▸ What you should do: Using the records below, repeat exactly the lines from the one holding "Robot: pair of" through the one holding "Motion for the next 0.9", both ends included, and no others.

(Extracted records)
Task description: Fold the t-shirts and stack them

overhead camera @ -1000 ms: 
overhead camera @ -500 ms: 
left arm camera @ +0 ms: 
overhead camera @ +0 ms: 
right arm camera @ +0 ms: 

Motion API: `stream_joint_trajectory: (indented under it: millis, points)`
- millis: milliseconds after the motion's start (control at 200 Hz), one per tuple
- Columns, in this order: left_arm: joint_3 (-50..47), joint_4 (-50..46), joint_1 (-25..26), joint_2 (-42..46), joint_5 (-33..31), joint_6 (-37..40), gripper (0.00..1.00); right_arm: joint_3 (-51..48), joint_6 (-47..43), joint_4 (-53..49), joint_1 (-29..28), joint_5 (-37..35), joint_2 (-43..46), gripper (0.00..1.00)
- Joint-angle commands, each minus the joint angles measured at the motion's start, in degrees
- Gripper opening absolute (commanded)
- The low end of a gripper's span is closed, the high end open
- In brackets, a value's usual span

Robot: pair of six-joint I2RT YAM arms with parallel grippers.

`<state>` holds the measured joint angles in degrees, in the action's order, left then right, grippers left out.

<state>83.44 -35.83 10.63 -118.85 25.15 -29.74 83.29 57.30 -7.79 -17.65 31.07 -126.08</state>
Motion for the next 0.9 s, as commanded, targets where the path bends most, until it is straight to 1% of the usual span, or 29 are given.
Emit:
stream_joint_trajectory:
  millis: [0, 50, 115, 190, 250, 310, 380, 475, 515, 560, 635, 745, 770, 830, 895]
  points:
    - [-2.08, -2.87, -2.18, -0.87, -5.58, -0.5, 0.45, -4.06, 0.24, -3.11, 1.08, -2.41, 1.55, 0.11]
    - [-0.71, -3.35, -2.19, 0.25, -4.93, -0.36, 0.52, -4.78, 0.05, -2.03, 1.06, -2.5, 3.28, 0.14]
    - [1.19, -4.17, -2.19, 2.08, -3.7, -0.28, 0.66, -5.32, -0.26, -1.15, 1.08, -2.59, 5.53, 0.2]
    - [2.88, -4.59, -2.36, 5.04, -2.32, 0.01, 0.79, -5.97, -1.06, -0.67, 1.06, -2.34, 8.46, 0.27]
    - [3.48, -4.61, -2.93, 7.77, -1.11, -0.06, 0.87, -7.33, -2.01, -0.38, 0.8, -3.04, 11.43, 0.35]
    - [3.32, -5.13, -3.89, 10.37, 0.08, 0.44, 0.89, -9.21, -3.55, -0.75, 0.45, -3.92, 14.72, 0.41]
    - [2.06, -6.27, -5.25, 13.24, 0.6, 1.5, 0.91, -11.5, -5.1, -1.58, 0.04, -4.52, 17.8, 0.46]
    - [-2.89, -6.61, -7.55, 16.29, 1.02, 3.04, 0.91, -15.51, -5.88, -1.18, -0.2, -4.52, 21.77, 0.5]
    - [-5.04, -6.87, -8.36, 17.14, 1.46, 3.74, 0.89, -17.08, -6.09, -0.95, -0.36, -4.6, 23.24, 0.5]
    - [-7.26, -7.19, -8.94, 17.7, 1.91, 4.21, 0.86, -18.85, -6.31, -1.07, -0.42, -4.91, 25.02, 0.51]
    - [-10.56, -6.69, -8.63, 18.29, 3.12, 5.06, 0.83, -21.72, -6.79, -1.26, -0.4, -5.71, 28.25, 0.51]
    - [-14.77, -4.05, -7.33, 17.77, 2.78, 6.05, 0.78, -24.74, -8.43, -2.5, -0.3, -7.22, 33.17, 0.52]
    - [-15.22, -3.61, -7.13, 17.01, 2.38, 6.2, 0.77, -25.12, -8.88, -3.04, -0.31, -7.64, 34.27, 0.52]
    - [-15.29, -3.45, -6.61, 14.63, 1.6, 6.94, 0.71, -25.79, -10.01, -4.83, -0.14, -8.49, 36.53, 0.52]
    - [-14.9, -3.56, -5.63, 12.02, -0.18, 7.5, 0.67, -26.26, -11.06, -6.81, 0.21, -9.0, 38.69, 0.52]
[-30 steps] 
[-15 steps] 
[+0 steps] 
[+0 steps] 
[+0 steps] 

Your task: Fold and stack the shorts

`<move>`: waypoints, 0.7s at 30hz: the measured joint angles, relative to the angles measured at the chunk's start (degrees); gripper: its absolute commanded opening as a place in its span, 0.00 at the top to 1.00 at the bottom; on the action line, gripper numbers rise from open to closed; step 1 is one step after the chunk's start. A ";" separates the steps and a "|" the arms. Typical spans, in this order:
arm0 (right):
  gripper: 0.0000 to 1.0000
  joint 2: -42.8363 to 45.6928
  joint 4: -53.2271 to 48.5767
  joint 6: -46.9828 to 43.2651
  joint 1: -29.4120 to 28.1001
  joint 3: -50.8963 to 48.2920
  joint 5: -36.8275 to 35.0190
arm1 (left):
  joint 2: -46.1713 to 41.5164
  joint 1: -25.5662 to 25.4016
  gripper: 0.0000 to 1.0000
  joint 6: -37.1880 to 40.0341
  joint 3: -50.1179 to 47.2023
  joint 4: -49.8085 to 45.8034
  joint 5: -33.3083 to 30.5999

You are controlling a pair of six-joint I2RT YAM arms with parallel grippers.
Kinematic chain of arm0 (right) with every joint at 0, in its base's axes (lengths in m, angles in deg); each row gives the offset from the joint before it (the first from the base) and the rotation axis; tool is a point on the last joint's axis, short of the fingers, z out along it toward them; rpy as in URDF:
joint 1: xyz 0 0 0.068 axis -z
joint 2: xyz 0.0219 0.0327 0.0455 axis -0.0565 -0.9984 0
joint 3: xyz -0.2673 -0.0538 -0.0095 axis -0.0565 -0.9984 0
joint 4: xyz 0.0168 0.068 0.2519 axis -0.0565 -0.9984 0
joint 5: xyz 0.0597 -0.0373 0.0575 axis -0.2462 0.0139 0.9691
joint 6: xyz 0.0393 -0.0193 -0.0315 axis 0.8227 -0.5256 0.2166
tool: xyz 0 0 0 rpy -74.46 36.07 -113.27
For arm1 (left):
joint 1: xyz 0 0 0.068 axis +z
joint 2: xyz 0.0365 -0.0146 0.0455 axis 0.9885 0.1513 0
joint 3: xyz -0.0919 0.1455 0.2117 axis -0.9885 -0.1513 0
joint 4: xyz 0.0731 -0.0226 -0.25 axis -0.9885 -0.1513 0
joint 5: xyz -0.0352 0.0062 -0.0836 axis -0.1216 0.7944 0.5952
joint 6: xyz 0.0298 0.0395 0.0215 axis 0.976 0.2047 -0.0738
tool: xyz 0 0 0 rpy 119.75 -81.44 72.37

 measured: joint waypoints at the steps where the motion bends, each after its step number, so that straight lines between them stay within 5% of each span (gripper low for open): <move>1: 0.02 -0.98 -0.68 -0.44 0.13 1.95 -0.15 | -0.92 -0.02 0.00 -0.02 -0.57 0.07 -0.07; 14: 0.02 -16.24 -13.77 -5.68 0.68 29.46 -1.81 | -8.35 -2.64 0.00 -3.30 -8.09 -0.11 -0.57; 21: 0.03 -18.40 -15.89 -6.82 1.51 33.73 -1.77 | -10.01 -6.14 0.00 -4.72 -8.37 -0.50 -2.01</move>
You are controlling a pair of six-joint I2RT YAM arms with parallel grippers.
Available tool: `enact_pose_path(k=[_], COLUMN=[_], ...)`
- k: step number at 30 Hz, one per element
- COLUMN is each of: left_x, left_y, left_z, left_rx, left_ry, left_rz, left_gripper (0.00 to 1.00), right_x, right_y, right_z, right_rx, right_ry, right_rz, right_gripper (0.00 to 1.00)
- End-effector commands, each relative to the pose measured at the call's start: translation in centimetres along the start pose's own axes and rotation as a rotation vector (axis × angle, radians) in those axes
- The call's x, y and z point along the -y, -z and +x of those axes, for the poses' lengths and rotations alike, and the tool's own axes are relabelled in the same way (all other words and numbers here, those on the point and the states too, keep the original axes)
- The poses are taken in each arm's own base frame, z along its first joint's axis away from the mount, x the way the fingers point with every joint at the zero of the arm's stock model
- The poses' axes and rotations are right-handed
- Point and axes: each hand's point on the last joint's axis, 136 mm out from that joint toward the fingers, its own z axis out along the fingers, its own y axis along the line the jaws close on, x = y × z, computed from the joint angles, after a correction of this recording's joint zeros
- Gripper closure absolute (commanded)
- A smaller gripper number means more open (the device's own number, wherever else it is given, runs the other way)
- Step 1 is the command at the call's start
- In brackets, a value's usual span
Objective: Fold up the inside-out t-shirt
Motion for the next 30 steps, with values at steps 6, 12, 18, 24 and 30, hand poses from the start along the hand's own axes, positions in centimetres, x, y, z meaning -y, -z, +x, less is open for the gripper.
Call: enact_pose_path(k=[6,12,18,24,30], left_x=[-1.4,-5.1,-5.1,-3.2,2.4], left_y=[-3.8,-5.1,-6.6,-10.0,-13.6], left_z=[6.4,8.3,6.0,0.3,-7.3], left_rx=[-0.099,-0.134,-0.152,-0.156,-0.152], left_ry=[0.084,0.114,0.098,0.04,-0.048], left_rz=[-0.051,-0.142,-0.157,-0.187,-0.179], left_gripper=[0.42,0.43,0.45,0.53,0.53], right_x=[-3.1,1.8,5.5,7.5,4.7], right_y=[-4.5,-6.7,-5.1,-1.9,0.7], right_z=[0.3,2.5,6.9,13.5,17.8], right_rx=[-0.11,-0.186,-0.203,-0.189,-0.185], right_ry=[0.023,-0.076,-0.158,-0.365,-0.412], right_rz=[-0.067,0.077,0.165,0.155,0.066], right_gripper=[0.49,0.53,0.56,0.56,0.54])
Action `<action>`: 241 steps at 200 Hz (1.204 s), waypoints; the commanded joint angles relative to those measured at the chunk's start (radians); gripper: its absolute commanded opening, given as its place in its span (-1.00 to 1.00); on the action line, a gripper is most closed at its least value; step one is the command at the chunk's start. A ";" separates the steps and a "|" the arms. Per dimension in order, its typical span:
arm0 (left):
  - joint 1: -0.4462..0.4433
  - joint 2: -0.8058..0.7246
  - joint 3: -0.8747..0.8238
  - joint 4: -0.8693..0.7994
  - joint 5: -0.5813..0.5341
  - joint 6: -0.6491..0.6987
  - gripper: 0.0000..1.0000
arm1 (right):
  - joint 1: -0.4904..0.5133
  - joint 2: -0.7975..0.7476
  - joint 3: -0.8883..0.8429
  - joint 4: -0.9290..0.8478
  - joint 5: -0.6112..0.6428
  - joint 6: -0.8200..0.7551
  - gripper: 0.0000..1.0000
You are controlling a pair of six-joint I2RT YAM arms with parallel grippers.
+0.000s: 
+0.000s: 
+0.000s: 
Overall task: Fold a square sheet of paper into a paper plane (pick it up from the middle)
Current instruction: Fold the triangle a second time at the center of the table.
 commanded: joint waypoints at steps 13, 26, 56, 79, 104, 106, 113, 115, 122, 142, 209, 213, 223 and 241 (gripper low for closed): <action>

▸ Response to this task:
Robot: pair of six-joint I2RT YAM arms with parallel grippers.

`<state>` holds the measured joint angles in degrees, in the action's order, left then right, grippers left out.

<state>83.44 -35.83 10.63 -118.85 25.15 -29.74 83.29 57.30 -7.79 -17.65 31.07 -126.08</state>
Motion for the next 0.9 s, as commanded, targets where the path bends most, until it is straight to 1% of the usual span, or 29 are given.

Nothing else belongs to this answer.